CAG has pulled up the Income Tax department for giving benefit of Rs 1,767 crore to the port and terminal arm of Reliance Industries by allowing deductions meant for public facilities to the company’s captive jetties.
CAG said the income tax assessing officer (AO) allowed deduction of Rs 5,245.38 crore to Reliance Ports and Terminals Ltd towards construction of four captive jetties at Port Sikka in Gujarat without examining the eligibility criteria for allowance of the deduction.
In a performance audit of tax holiday for development of infrastructure sector, which was tabled in Parliament today, CAG said: “The irregular allowance of deduction by the AO has resulted in under assessment of income of Rs 5,245.38 crore involving tax effect of Rs 1,766.74 crore”.

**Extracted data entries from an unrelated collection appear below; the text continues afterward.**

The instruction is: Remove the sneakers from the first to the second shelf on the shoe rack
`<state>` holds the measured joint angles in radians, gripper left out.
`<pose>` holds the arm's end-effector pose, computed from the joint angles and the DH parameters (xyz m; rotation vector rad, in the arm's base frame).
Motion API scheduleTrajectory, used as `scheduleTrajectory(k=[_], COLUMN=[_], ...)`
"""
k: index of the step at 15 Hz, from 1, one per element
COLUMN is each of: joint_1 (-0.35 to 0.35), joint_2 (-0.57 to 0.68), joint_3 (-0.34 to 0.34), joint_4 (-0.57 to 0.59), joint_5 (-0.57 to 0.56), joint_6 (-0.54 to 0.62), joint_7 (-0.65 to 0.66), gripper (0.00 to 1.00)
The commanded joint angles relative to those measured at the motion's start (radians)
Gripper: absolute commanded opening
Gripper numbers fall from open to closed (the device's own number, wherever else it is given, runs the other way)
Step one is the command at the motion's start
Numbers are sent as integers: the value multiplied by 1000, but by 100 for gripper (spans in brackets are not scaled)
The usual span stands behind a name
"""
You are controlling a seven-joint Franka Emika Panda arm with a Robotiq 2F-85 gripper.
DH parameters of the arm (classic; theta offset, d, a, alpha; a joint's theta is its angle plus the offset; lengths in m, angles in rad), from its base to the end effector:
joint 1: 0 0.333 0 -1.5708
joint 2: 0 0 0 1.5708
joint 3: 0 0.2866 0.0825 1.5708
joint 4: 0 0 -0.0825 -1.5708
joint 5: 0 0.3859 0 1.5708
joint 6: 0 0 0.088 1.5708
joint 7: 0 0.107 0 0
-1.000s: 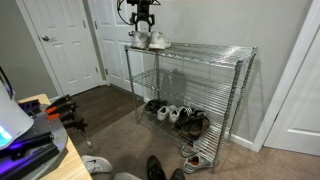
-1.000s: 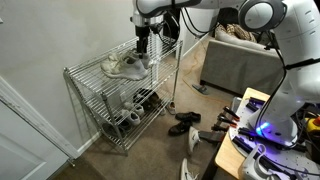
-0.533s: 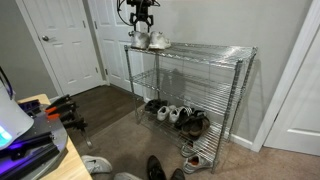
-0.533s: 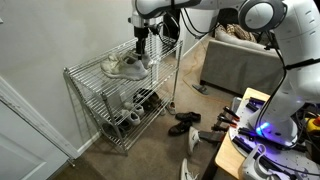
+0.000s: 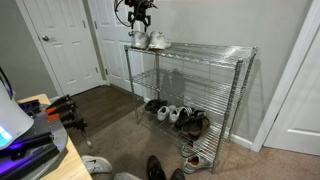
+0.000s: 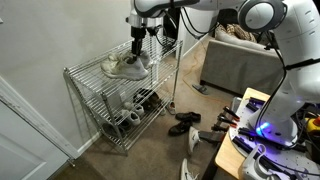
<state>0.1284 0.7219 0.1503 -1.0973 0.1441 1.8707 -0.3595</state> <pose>0.7161 0.1827 0.3821 -2.7927 -0.8022 -0.1008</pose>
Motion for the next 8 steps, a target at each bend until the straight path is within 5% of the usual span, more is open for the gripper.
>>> scheduleTrajectory(k=[1,8], joint_1=[18,74], joint_2=[2,3], joint_3=[-3,-66], joint_4=[-22,-84], joint_5=[0,-59], joint_6=[122,343], joint_7=[22,69], gripper=[100,100])
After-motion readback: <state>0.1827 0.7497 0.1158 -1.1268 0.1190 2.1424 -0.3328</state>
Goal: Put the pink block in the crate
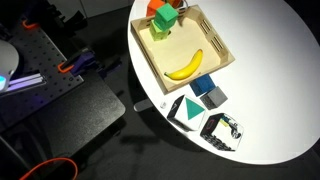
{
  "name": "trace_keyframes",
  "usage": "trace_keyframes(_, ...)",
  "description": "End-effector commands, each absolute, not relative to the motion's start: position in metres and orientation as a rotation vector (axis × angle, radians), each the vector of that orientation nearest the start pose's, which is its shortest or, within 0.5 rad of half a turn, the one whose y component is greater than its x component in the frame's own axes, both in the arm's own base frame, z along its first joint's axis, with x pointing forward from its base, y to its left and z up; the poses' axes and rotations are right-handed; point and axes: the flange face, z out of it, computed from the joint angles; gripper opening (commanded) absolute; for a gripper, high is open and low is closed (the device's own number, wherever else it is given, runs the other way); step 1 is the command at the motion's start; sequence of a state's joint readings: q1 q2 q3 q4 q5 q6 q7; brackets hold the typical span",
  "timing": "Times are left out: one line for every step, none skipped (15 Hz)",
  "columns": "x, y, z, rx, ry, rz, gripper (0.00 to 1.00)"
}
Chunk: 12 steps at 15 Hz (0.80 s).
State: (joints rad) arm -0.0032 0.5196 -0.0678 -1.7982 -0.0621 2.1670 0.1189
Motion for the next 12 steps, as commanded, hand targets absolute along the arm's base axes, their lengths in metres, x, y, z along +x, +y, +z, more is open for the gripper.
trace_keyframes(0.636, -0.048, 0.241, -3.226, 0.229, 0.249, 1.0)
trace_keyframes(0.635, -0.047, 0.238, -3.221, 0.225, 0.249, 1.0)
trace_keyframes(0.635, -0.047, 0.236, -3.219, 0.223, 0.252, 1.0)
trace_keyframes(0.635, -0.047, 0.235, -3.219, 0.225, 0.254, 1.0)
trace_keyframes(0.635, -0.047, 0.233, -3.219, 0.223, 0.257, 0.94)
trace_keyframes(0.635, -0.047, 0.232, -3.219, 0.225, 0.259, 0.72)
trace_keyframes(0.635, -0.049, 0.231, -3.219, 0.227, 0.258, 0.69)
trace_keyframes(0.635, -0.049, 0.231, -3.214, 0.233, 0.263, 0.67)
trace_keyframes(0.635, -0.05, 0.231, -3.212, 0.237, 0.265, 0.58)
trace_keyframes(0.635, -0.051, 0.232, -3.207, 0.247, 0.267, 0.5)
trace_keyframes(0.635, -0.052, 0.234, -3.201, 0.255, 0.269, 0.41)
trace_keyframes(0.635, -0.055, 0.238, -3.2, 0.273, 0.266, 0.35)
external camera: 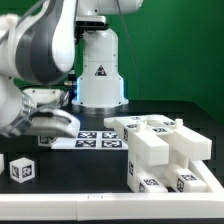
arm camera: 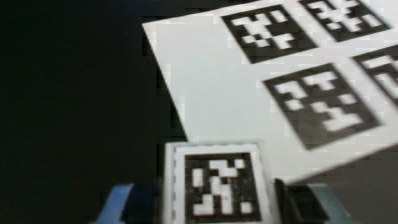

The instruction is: Assemble chair

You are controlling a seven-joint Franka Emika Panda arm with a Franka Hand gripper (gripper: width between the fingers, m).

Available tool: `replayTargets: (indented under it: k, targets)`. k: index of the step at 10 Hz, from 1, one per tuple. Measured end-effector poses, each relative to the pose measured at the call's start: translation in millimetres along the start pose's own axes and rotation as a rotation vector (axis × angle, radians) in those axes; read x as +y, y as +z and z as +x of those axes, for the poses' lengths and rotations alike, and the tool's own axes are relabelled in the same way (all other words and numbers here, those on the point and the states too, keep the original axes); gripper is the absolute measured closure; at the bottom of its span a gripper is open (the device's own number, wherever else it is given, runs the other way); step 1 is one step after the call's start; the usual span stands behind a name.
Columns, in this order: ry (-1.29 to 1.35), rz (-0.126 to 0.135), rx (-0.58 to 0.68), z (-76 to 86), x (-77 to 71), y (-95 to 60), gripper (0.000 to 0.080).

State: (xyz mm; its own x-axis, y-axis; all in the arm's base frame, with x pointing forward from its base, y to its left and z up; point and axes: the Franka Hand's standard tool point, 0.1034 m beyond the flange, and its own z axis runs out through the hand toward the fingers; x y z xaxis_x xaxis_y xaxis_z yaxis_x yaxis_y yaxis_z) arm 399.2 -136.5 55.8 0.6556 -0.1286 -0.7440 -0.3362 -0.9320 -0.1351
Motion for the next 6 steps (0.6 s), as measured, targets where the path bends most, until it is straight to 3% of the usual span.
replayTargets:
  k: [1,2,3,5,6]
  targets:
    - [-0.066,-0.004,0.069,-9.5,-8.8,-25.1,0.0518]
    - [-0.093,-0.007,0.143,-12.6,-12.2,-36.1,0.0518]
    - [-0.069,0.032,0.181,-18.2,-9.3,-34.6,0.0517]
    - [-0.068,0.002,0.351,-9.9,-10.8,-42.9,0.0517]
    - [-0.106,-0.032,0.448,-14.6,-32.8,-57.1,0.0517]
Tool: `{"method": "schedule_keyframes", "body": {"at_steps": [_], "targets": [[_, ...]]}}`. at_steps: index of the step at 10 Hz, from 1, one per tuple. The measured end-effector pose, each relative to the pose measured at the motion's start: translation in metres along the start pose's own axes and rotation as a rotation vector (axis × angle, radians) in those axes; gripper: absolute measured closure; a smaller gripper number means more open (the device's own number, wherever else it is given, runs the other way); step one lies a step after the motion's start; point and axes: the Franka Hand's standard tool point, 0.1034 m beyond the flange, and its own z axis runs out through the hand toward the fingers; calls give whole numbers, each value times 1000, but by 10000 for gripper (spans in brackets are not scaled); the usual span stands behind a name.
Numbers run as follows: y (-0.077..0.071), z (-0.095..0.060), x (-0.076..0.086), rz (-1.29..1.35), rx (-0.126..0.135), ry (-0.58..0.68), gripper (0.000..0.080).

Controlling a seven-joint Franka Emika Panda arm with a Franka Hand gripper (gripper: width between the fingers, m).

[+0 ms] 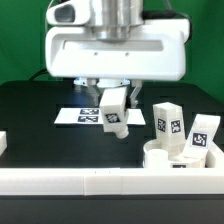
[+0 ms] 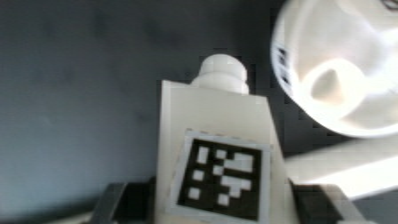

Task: Assemble stool

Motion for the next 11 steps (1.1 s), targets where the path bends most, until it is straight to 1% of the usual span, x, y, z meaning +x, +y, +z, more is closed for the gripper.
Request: {"method": "schedule_keyframes", "body": {"at_steps": [1, 2, 4, 5, 6, 7, 8, 9, 10, 11], "targets": [[-12, -4, -4, -29, 4, 76, 474], [-24, -4, -6, -80, 1, 160, 474], [-25, -4, -3, -91, 10, 295, 474], [-25, -1, -7, -94, 7, 288, 474], [-25, -2, -6, -97, 7, 287, 474], [-32, 2, -8, -160, -5, 285, 474], [-42, 6, -10, -216, -18, 272, 474], [-51, 7, -11, -236, -24, 255, 474], [-55, 6, -10, -241, -24, 257, 474], [-54, 7, -10, -240, -25, 257, 474]]}}
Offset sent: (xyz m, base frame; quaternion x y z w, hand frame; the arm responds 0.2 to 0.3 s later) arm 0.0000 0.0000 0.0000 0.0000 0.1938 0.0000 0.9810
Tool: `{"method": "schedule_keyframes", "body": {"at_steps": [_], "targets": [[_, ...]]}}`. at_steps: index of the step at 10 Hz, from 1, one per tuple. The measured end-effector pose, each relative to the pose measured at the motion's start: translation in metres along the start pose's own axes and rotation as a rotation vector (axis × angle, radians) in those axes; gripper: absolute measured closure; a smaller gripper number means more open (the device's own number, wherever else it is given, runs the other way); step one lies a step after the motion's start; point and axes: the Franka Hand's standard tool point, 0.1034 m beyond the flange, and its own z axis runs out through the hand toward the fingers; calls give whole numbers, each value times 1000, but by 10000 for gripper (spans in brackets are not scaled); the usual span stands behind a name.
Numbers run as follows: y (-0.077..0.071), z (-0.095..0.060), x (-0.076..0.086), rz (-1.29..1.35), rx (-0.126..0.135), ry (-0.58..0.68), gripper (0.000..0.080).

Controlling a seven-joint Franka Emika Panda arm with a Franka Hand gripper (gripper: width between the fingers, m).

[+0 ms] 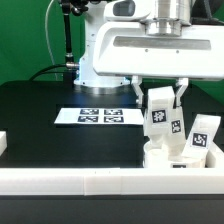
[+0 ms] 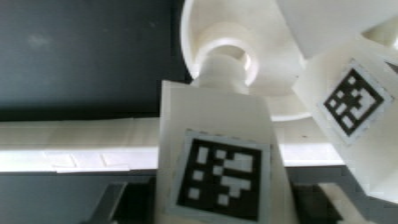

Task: Assemble stool

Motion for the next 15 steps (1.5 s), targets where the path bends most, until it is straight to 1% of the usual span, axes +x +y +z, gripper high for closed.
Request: {"method": "schedule_keyframes", "body": {"at_steps": [2, 3, 5, 6, 9, 11, 14, 15], "targets": [[0, 0, 0, -13, 0, 1, 474], [-1, 1, 3, -122, -6, 28, 474], [-13, 2, 4, -247, -10, 45, 474], [-19, 0, 4, -260, -12, 69, 474], [-18, 1, 4, -271, -14, 74, 474], [-17, 7, -5, -324, -21, 95, 474], [-10, 10, -8, -320, -27, 96, 474], [-10, 10, -9, -320, -27, 94, 474]]}}
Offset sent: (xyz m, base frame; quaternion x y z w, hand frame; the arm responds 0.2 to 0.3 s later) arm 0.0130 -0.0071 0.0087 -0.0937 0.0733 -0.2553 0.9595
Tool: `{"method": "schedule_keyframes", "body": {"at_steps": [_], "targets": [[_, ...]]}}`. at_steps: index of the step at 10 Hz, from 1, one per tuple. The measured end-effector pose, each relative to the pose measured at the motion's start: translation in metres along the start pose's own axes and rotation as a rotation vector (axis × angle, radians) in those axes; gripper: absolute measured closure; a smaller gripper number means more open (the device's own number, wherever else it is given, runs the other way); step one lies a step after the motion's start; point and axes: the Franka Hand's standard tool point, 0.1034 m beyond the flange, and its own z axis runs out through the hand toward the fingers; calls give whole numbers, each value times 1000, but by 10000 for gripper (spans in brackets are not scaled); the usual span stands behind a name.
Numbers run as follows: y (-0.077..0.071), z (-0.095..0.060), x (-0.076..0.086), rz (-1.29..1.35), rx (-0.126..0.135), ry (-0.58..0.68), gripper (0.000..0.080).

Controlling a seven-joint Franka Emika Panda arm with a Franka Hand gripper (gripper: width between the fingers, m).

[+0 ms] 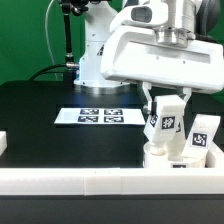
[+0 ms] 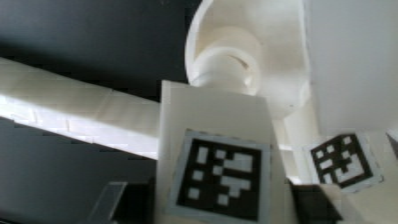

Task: Assemble stool

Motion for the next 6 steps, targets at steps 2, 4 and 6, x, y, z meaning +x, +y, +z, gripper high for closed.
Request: {"method": "schedule_keyframes", "body": {"at_steps": [2, 4, 6], "targets": [[0, 1, 0, -1, -2, 4, 474], [-3, 1, 1, -3, 1, 4, 474], [-3, 2, 1, -6, 2, 5, 474]]}}
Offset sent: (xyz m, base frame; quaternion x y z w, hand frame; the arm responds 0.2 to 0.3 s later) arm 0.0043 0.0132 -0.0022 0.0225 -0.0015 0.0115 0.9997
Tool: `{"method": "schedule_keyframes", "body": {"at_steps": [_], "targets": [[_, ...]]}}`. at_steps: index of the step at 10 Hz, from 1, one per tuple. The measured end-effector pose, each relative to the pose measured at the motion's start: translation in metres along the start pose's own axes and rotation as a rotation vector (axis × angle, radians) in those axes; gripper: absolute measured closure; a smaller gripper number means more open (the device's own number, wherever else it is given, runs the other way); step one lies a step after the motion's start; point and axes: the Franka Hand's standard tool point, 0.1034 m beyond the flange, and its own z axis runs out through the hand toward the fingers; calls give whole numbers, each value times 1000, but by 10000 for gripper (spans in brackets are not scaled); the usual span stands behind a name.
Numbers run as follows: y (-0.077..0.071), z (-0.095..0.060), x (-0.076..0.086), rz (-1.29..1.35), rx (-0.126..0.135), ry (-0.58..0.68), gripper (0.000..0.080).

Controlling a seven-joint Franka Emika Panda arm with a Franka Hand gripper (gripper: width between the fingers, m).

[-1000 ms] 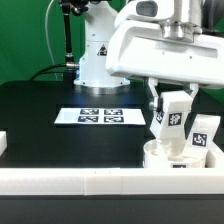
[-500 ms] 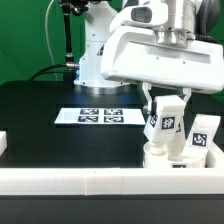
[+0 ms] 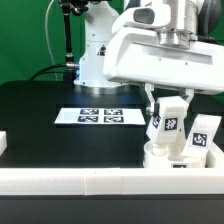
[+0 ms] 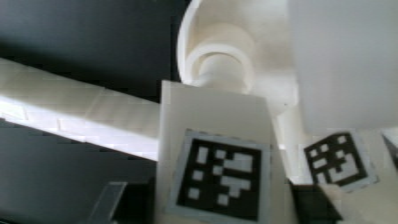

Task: Assemble stool

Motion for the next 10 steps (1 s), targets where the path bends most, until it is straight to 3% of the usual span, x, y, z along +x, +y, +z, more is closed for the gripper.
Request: {"method": "schedule_keyframes", "body": {"at_steps": [6, 10], "targets": [[2, 10, -17, -12, -28, 77, 474], [3, 10, -18, -12, -32, 98, 464]]}}
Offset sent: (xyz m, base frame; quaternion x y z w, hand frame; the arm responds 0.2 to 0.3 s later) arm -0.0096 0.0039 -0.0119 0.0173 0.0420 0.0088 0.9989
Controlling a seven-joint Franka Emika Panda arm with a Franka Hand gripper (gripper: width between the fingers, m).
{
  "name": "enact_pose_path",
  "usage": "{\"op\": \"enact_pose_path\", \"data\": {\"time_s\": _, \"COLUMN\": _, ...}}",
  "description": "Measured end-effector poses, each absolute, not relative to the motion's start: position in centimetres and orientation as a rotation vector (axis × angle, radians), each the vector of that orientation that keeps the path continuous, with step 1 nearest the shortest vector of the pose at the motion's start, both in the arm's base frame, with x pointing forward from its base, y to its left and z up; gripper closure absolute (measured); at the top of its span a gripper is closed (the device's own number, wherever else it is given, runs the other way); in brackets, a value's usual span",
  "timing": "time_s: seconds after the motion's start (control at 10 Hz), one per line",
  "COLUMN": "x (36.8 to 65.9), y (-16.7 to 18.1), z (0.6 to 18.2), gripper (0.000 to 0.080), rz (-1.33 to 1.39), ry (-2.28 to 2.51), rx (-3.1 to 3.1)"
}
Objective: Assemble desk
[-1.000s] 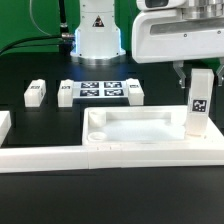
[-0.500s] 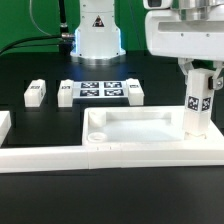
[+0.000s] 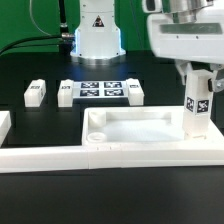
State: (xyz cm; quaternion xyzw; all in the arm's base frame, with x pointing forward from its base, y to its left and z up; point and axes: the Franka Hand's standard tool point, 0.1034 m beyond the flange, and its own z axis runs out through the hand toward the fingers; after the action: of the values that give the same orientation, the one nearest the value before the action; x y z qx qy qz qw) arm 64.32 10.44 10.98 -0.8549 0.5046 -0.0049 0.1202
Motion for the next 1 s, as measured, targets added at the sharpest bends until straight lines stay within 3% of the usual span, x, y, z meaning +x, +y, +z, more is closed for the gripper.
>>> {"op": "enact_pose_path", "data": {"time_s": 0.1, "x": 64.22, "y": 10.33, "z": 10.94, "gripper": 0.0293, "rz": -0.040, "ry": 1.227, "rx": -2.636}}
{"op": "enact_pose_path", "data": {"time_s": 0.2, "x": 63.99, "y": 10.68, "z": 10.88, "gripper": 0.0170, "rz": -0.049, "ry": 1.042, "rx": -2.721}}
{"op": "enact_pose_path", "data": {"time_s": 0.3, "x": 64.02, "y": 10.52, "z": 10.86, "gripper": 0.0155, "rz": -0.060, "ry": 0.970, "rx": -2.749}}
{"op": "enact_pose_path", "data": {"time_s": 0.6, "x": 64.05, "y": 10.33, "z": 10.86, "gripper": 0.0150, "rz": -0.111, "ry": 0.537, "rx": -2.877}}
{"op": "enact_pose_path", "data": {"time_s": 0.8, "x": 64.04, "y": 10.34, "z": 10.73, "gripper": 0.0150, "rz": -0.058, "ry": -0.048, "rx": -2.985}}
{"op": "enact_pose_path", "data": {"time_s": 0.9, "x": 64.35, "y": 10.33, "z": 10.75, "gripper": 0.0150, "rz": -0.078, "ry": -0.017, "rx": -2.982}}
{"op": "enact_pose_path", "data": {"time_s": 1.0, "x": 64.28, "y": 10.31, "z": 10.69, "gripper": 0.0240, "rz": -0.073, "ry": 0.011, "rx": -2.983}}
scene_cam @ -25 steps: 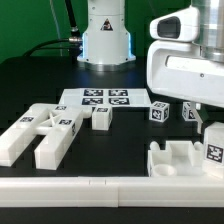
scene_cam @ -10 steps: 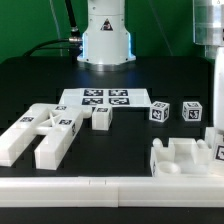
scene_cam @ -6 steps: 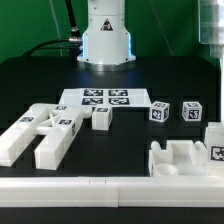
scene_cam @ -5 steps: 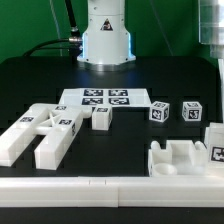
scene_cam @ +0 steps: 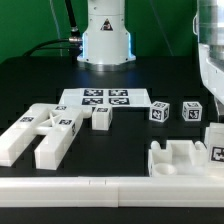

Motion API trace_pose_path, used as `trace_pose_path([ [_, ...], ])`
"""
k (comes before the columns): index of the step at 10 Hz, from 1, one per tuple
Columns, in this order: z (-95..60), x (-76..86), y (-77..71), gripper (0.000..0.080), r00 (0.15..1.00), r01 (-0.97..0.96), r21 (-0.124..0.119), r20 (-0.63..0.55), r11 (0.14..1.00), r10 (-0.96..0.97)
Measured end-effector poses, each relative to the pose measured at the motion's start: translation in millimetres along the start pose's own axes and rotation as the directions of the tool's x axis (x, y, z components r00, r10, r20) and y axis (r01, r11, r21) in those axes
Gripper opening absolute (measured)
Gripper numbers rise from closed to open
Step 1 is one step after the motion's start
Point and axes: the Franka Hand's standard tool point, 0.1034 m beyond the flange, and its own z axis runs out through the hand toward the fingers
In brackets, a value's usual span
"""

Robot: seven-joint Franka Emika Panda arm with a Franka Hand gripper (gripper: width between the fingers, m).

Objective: Assemble chair

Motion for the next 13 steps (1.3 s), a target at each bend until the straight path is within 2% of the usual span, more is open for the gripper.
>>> trace_pose_path([
  [2, 0.2, 1.5, 0.7, 0.0648, 0.989, 0.146, -0.006, -0.001, 0.989, -0.146],
  [3, 0.5, 8.1, 6.1, 0.0648, 0.954, 0.301, -0.047, 0.005, 0.952, -0.301],
  [4, -0.2, 13.4, 7.4, 0.0648, 0.907, 0.420, -0.066, 0.009, 0.905, -0.420],
  [6, -0.3, 20.2, 9.4, 0.0648, 0.805, 0.592, -0.089, 0.016, 0.801, -0.593],
  [7, -1.1, 24.7, 9.3, 0.0648, 0.728, 0.683, -0.102, 0.018, 0.723, -0.685],
  [8, -2.2, 27.9, 7.9, 0.0648, 0.645, 0.762, -0.105, 0.024, 0.639, -0.764],
  [10, -2.1, 29.9, 7.9, 0.0648, 0.550, 0.832, -0.108, 0.032, 0.544, -0.835],
  [11, -2.3, 31.9, 7.6, 0.0648, 0.446, 0.892, -0.109, 0.041, 0.439, -0.894],
  [12, -2.3, 32.5, 7.6, 0.0648, 0.410, 0.908, -0.114, 0.043, 0.403, -0.911],
  [13, -2.7, 32.2, 7.6, 0.0648, 0.329, 0.939, -0.125, 0.047, 0.321, -0.943],
])
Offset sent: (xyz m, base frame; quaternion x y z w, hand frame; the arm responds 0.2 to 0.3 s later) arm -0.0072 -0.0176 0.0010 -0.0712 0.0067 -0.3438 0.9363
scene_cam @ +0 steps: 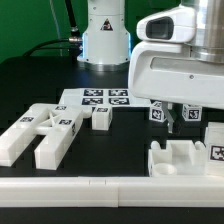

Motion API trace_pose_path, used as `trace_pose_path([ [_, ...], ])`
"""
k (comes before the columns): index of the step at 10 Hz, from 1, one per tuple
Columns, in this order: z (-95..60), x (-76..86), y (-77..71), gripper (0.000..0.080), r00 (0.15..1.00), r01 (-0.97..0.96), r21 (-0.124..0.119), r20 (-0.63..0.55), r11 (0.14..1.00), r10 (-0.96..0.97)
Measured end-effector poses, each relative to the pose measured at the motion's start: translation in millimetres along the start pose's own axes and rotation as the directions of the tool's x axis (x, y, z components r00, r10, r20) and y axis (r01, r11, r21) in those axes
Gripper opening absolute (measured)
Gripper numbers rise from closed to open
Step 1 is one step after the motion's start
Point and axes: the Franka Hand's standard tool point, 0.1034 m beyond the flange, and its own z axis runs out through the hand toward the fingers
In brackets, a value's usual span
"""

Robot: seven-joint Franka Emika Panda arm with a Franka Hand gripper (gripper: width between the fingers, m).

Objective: Assemble chair

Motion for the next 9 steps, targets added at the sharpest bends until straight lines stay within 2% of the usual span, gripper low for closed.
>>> trace_pose_path([
  [2, -0.2, 0.3, 0.2, 0.0648, 0.992, 0.127, -0.011, -0.003, 0.992, -0.127],
  [3, -0.2, 0.3, 0.2, 0.0648, 0.993, 0.114, -0.010, -0.004, 0.993, -0.114],
  [4, -0.2, 0.5, 0.4, 0.0530, 0.993, 0.114, -0.011, -0.004, 0.993, -0.114],
  [5, -0.2, 0.5, 0.5, 0.0530, 0.994, 0.114, -0.011, -0.004, 0.993, -0.114],
  [6, -0.2, 0.5, 0.5, 0.0329, 0.994, 0.113, -0.011, -0.004, 0.994, -0.113],
  [9, -0.3, 0.8, 0.5, 0.0290, 0.999, 0.051, -0.010, -0.005, 0.999, -0.051],
])
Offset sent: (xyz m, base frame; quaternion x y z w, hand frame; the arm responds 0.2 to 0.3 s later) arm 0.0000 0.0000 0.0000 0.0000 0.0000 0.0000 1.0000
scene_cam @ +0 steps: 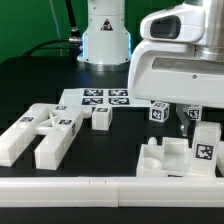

The Comptroller and Auditor General of India (CAG) said that since the jetties were captively used by Reliance Ports and not for public purposes, “deduction allowed (by AO) was not in order”.
The Income Tax department, however, did not accept the observation of CAG and said the I-T Act did not distinguish between “public facility” and “private facility” for claiming deductions under 80 IA which provides deduction in respect of profits and gains of companies engaged in infrastructure development at 100 per cent for a certain period.
On the contention of the I-T department that the facility was open for usage by other players also when not in use by RIL Group companies, the CAG sought to know from the CBDT which other companies had used the facility.
CAG said that I-T department, in order to substantiate their stand, had not submitted any list of other assessees owning ships who had used jetties when they were not in use by RPL/RIL.
The CAG report is based on test audit conducted by CAG between 2012-13 and 2014-15.